南極物語 - 羅夢の映画放浪記

南極物語

南極物語
評価 ★★★★☆

1958年2月、日本の南極観測探検隊は急遽(きゅうきょ)帰国の途に着くことになり、そのときのアクシデントで15匹の樺太犬を置き去りにせざるを得なくなることに。
しかし、それから1年後、再び隊員たちが南極に戻ってきたとき、そこには苛酷な自然の中を生き延びていた2匹の犬、タロとジロの姿があった…。

奇跡の実話をもとに、『キタキツネ物語』の蔵原惟繕監督がドキュメンタリー・タッチで描いた動物映画、空前の大ヒット作。
前半は高倉健と渡瀬恒彦扮する隊員と犬たちとの南極冒険行が魅力的に描かれ、後半は離れ離れになった犬と、人間側のドラマが交互につづられていく。

撮影は北極と南極の双方で敢行され、映画史上初めて本物のオーロラを映像で見せることにも成功。
大自然の風景を雄大に捉えたヴァンゲリスの音楽もすばらしい。

『鉄道員』『ホタル』の高倉健主演で、2匹の犬・タロとジロの実話に基づき、南極を舞台にカラフト犬の生存を賭けた闘いを描く感動作。
昭和33年、やむなき事情により探検隊から南極に取り残された15匹の犬は、食糧のない厳寒の南極でひと冬を乗り切る。

この映画は実話を元にしたドキュメンタリー作品。
アクシデントにより犬を15匹置き去りにしなくてはいけない状況に。。。
人間の苦悩と15匹の犬の過酷な運命を描いた作品。

あの時射殺した方が正解だったのか、せめて首輪だけでも外してあげたほうがよかったのか、、、色々な考え方があるが、どれが正解なのだろうか、、、本当に答えなんかあるのだろうか。
見ているだけの人でも色々考えてしまうのに、当の本人達はもっと色々悩んだ事だろう。
あの決断が間違えてるなんて、だれが言えるだろうか。
当事者でもない、ただの傍観者であるオイラはそんな軽はずみな発言、恥ずかしくて言えない。

しかし、これは美談として片付けるのではなく史実として受け止めなければいけない、ここから何かを学ばなければいけない、そんな作品でもある。

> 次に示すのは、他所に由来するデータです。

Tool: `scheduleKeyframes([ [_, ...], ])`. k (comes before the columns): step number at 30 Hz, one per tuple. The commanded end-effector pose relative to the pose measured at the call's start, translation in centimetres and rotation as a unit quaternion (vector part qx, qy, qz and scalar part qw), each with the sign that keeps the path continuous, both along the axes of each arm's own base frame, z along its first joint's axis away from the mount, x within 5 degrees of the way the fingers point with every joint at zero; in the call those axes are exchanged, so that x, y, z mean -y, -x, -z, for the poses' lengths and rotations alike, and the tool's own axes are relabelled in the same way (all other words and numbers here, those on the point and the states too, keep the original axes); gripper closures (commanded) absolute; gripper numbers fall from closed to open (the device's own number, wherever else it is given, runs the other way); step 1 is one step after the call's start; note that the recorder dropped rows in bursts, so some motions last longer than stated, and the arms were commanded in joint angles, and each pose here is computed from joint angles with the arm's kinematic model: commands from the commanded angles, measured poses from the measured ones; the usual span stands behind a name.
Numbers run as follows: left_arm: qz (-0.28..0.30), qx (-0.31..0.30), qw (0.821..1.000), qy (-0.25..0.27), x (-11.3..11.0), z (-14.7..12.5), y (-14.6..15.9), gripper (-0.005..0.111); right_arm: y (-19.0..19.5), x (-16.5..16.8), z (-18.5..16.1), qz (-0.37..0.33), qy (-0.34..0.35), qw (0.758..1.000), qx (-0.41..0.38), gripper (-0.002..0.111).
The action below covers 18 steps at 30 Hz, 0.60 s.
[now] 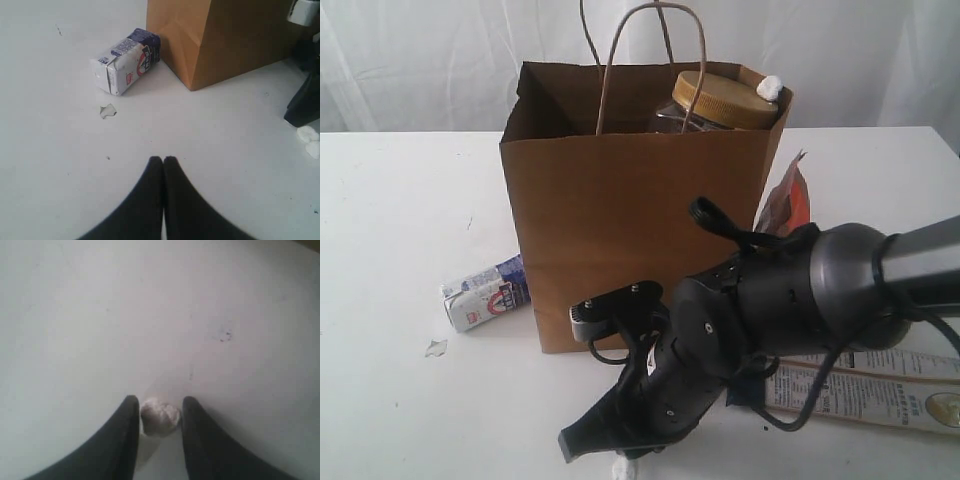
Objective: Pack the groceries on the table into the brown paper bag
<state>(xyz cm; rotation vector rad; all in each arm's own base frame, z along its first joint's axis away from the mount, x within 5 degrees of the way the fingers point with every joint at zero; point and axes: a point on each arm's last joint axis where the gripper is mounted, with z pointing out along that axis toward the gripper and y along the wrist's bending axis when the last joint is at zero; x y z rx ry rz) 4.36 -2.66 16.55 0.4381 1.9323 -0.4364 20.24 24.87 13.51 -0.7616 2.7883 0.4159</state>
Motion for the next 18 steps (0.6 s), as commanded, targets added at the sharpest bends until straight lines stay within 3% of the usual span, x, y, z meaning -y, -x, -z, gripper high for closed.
scheduleKeyframes([
  [1,0.002,-0.001,1.0,0.002,0.0,0.1,0.0,0.107,0.0,-0.1,0.4,0.002,0.004,1.0,-0.007,0.08],
  [6,0.002,-0.001,1.0,0.002,0.0,0.1,0.0,0.107,0.0,-0.1,0.5,0.002,0.005,1.0,-0.007,0.082],
  [13,0.002,-0.001,1.0,0.002,0.0,0.1,0.0,0.107,-0.1,-0.1,0.0,-0.001,0.0,1.0,0.001,0.108],
  [18,0.002,-0.001,1.0,0.002,0.0,0.1,0.0,0.107,0.0,0.0,-1.8,-0.004,-0.02,1.0,0.024,0.108],
])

ストーリー的には隊員たちの心情と空白の1年の犬の行動を推理して描いている。
セリフは少なく静かな作品だが、とても綺麗で、とても過酷で、とても神秘的で、自然と戦っている犬の姿はとても勇気づけられる。

次々と死んでいく描写は心痛むものがあったが、都合の悪い部分を隠した偽善感動作より良い。

勝手な解釈かもしれないが、犬も必ず主人が戻ってくると信じ続けた事で、生きれたのかもしれない。
犬から学べる事はこれからも沢山ある。

最後に15匹の犬達よ、ありがとう。